== Task item ==
Only the lines below, from the one with "In this exercise you will spot the black gripper left" through the one with "<point>78,98</point>", are to be written out, exactly.

+ + + + + + +

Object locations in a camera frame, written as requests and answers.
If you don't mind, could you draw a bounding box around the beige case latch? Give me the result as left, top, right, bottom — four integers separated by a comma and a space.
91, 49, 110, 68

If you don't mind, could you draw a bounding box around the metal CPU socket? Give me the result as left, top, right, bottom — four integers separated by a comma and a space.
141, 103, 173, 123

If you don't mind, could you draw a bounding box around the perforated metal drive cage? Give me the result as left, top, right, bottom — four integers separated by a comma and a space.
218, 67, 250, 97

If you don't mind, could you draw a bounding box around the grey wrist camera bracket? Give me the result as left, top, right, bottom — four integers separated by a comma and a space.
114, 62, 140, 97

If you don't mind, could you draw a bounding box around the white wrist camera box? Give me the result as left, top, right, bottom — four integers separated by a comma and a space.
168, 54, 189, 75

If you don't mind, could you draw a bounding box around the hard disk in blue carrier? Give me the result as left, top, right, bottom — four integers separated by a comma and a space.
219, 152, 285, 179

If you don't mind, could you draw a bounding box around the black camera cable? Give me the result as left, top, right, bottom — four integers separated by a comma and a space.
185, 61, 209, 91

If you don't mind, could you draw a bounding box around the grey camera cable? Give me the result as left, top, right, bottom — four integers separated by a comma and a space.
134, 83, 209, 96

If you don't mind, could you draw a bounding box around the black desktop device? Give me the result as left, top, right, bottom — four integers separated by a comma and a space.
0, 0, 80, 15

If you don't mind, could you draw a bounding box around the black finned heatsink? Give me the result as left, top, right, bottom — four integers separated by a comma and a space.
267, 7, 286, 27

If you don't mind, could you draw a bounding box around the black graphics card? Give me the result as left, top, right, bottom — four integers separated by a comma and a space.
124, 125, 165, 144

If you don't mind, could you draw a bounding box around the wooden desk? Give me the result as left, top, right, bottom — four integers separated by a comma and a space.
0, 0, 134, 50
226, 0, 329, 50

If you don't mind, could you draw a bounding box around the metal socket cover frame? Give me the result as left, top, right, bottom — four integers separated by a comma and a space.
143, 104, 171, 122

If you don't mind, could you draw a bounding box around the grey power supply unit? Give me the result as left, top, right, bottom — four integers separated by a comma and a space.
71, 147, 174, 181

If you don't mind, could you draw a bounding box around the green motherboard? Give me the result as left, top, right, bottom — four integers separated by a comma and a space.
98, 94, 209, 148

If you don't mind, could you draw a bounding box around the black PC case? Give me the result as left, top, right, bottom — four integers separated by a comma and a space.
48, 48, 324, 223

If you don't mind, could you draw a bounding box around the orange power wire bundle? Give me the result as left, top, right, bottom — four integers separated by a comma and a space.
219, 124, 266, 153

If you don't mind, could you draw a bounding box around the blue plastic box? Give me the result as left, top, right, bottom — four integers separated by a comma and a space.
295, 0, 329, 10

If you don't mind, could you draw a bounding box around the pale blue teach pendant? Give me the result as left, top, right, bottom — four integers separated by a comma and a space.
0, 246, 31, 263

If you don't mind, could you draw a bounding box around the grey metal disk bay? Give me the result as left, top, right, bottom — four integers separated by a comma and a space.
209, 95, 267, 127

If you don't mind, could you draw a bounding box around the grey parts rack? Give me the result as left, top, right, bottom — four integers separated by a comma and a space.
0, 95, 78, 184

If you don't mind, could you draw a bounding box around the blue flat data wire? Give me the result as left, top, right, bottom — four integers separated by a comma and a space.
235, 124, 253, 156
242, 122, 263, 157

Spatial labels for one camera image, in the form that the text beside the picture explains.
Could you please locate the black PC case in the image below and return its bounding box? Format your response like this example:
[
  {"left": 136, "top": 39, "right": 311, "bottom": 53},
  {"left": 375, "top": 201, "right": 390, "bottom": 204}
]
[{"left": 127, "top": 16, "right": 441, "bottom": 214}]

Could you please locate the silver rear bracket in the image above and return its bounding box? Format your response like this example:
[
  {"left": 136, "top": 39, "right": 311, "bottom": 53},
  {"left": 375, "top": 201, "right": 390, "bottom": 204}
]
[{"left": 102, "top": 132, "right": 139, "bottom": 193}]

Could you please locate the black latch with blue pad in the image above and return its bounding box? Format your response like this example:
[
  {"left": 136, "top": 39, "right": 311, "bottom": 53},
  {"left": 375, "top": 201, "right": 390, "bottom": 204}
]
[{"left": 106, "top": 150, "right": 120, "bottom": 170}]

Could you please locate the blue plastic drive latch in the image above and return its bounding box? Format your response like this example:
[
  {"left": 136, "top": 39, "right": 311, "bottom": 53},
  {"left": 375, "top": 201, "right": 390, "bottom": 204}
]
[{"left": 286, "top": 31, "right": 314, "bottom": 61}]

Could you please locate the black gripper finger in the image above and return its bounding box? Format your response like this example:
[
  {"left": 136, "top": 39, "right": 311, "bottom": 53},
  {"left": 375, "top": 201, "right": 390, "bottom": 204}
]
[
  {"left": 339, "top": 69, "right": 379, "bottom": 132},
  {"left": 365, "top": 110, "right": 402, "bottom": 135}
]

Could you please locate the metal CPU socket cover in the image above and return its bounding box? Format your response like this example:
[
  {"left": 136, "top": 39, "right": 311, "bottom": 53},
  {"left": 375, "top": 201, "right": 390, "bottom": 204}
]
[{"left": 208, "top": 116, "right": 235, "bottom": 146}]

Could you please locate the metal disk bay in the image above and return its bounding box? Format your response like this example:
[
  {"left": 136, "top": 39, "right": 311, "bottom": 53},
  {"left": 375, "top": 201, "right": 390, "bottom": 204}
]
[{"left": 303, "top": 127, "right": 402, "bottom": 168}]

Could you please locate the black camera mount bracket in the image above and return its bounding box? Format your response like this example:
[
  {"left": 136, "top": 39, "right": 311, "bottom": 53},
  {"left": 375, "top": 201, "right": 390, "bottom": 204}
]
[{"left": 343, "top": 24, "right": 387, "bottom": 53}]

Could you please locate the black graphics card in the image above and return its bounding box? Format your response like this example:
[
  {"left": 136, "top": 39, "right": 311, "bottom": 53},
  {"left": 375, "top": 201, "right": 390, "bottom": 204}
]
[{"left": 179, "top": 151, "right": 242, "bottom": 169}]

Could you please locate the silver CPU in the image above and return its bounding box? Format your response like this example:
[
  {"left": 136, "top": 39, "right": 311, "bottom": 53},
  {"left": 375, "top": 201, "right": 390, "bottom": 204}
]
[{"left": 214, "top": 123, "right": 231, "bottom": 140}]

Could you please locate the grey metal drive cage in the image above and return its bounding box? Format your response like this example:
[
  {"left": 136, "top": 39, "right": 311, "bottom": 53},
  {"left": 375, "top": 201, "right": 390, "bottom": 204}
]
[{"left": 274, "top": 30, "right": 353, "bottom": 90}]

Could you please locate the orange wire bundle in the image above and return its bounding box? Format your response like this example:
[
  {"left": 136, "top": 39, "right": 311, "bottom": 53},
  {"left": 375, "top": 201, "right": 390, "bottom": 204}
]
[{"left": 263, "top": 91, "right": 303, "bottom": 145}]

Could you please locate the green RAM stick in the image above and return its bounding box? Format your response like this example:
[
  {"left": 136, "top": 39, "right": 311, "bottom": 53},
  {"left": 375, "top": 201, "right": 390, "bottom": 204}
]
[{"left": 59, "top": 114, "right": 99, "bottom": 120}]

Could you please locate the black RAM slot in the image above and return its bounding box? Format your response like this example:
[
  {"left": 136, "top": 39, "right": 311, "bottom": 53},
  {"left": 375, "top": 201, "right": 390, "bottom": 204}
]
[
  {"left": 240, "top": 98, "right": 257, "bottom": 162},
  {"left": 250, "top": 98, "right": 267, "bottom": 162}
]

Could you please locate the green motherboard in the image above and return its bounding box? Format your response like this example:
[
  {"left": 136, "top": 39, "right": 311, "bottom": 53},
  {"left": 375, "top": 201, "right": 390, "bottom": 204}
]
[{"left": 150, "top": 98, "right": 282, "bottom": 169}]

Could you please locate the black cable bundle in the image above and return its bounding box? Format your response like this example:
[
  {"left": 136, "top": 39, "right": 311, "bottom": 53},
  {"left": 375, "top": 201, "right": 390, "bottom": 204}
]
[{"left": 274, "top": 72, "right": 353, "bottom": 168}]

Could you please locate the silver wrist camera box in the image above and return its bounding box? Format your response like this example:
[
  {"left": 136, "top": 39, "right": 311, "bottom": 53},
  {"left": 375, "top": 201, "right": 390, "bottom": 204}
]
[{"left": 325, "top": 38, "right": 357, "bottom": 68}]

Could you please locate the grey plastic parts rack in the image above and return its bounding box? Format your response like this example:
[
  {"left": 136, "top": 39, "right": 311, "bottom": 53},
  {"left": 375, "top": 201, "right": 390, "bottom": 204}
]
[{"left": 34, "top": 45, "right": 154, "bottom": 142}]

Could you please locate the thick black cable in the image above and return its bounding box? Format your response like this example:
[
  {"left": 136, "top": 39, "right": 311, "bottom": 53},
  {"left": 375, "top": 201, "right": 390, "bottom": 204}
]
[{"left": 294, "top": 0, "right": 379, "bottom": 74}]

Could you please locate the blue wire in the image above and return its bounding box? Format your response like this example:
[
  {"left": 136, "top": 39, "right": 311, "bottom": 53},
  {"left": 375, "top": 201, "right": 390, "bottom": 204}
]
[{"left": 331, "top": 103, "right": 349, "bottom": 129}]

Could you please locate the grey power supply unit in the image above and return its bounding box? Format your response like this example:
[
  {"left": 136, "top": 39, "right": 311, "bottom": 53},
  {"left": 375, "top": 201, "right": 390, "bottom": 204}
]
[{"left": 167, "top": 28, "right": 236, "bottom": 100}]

+ + + + + + +

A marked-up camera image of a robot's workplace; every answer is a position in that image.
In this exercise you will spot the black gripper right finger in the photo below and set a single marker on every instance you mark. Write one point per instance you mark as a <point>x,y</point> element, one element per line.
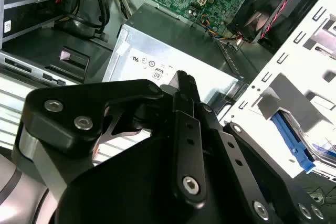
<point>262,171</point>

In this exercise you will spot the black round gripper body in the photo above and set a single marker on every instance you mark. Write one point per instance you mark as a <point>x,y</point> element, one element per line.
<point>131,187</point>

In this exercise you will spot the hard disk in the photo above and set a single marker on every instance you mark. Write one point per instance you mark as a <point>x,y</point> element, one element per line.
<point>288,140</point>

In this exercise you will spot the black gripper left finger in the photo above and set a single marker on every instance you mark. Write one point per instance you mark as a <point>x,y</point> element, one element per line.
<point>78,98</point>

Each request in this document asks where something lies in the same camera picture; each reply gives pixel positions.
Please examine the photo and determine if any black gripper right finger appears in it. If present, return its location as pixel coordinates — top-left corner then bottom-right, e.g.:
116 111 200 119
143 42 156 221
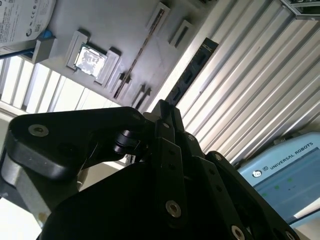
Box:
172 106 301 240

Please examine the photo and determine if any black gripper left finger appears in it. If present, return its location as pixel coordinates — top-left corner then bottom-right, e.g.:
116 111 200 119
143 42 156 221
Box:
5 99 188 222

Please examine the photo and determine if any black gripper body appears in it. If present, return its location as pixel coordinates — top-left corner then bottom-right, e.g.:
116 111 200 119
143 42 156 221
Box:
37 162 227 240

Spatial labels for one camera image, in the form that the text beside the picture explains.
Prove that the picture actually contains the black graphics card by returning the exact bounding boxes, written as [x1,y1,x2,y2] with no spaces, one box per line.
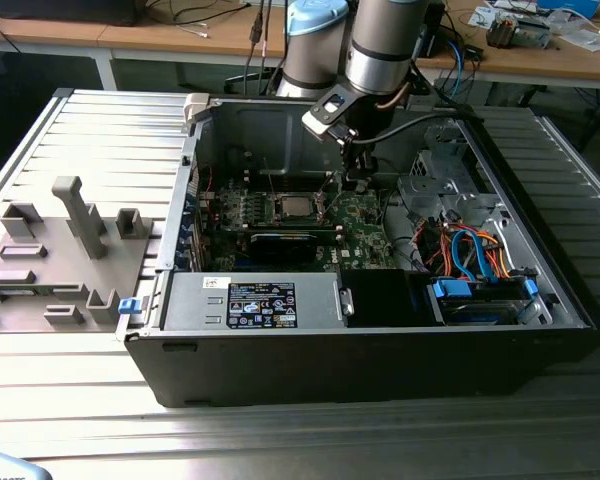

+ + + + + + +

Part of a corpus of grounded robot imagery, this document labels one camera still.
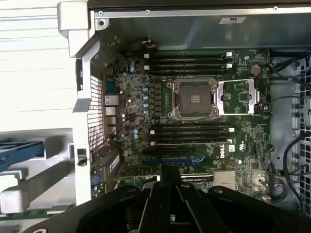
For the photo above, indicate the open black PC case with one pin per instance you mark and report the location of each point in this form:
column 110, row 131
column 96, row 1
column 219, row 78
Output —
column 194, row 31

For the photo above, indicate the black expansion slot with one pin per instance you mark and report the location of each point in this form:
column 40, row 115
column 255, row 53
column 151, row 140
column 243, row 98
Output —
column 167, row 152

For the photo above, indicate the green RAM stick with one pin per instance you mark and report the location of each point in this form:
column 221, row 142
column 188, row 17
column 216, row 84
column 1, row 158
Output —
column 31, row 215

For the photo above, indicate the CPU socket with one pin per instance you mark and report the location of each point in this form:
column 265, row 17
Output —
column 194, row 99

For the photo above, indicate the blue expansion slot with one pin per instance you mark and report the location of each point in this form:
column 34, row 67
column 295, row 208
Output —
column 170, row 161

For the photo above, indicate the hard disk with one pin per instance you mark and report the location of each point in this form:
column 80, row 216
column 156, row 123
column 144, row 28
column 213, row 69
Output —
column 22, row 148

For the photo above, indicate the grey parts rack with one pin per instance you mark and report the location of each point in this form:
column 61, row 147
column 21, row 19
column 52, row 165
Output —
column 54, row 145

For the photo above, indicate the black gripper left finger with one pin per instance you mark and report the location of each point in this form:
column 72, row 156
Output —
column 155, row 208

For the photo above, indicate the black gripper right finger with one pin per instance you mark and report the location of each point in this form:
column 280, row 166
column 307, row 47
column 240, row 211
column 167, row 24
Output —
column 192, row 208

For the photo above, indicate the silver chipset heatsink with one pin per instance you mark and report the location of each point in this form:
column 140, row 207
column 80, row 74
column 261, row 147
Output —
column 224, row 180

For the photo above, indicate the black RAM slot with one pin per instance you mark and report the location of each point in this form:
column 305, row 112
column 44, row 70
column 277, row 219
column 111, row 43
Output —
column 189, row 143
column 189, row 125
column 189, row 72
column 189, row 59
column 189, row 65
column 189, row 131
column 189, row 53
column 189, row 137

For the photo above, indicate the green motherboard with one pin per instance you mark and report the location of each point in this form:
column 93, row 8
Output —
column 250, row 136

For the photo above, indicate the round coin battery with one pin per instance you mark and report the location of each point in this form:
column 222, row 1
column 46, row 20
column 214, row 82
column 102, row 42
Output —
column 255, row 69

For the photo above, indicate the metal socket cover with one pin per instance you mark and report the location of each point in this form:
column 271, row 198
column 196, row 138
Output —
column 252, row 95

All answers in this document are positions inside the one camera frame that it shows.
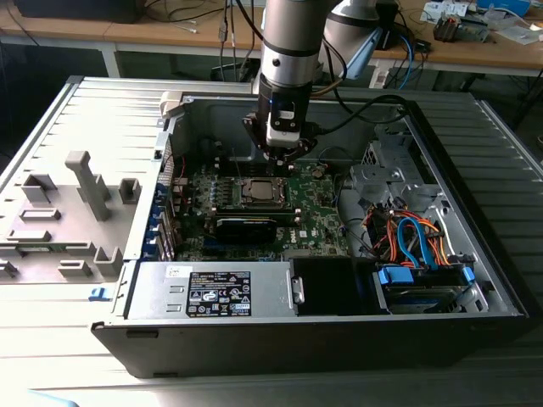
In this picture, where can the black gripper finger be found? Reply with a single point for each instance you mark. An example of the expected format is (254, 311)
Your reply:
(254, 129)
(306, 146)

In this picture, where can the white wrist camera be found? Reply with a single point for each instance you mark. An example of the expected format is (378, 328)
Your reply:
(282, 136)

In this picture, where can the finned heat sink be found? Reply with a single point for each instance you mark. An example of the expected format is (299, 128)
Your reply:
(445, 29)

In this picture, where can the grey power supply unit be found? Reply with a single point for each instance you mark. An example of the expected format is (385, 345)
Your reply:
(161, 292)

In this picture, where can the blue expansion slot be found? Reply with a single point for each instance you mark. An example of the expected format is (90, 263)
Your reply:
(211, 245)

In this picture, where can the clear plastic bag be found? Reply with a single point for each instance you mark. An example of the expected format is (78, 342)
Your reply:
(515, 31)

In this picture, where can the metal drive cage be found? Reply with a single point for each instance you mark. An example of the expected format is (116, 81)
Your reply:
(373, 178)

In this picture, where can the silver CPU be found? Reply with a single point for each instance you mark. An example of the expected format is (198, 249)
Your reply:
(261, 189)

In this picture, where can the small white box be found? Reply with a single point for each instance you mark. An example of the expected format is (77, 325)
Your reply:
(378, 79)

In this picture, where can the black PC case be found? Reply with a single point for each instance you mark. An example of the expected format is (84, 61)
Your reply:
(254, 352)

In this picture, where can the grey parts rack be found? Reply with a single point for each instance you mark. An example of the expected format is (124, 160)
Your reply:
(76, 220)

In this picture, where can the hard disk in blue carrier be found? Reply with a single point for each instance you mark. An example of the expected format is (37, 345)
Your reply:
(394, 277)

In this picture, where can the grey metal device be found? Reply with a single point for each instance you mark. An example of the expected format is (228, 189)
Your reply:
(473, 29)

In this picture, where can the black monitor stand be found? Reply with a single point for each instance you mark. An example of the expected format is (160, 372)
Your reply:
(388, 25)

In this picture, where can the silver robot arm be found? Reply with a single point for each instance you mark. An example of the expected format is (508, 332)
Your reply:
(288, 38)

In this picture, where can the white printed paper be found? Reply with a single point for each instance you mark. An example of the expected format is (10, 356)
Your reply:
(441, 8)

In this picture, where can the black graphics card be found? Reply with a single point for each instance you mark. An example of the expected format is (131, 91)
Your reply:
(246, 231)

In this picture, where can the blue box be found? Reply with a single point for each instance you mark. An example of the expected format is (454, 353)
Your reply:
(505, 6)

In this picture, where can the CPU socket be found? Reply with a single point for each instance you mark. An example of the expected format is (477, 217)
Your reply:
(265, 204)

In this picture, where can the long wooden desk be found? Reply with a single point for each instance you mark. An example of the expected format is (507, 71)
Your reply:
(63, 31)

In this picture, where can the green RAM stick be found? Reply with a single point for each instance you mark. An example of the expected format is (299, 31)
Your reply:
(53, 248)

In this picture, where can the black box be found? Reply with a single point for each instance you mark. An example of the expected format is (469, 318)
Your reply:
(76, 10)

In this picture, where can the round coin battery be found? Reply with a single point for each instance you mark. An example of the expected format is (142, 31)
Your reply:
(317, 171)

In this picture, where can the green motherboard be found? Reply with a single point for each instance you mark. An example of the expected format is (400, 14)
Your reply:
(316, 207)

+ + + + + + +

== Exercise solution ==
In this exercise you will spot the black gripper left finger in the photo above and set a single marker on every instance you mark. Write one point per instance you mark as a <point>x,y</point> element, one element per line.
<point>78,98</point>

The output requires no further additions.